Compute how many lines in the entries below contain "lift", and output nothing but the number.
::: Given records :::
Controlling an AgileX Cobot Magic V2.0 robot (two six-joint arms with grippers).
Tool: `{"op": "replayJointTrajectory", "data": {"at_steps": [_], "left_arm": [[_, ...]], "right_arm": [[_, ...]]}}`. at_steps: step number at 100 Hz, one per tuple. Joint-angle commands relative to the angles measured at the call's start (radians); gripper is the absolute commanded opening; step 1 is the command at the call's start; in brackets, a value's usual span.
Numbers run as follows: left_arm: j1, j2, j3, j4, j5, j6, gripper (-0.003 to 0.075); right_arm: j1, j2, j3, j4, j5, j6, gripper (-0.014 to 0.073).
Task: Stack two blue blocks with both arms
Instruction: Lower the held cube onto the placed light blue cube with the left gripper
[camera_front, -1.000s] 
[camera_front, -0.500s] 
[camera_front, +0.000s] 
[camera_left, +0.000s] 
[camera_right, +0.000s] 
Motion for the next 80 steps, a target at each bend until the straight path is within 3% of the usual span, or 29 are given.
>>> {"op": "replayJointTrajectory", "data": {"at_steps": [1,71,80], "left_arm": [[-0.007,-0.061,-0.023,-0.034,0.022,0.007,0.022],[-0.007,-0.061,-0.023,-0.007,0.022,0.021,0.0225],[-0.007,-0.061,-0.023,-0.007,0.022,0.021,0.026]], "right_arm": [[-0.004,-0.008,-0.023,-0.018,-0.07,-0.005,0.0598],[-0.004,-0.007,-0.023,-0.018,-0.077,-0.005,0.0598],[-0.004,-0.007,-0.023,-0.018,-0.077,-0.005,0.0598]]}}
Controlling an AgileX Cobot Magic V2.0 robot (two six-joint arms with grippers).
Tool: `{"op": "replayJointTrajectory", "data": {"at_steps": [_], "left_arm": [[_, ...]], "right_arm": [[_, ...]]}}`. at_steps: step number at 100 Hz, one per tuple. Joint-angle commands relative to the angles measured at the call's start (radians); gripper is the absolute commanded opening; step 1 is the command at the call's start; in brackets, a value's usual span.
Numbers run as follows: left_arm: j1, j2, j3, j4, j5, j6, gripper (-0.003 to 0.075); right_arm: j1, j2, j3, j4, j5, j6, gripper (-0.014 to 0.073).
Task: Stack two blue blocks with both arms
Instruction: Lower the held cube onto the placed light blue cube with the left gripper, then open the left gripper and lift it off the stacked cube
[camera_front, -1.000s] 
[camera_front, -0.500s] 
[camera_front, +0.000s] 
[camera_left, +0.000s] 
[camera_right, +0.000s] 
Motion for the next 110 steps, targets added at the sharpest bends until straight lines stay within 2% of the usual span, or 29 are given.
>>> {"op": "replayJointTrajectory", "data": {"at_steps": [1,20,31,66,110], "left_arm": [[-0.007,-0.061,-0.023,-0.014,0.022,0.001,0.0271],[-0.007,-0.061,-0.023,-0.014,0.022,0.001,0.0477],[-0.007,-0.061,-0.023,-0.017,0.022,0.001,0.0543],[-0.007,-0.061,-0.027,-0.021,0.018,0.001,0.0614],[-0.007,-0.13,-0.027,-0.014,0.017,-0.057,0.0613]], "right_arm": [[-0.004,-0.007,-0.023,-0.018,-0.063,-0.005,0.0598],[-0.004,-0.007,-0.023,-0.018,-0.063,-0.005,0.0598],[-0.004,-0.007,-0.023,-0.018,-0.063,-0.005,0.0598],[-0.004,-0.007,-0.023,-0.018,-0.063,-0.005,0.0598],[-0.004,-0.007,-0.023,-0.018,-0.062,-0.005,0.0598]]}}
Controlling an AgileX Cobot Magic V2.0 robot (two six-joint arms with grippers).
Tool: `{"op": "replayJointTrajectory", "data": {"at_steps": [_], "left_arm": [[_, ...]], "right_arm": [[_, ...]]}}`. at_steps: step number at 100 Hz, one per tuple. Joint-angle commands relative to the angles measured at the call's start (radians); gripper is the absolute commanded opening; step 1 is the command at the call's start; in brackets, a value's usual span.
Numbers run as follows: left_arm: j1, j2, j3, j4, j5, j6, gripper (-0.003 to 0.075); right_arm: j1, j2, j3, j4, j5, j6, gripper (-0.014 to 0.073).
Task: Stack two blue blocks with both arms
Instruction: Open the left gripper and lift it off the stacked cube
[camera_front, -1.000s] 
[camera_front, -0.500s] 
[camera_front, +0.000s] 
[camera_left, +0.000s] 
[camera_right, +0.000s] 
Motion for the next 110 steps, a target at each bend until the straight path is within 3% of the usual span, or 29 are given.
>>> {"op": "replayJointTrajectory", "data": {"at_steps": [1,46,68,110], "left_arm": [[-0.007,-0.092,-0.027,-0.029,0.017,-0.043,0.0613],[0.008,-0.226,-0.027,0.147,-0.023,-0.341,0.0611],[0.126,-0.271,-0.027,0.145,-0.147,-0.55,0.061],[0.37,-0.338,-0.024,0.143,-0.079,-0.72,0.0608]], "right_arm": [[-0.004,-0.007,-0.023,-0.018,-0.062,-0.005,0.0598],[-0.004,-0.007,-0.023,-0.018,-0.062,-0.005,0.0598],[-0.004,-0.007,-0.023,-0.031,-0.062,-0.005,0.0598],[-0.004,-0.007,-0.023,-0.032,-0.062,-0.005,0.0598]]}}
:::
**Worked solution**. 2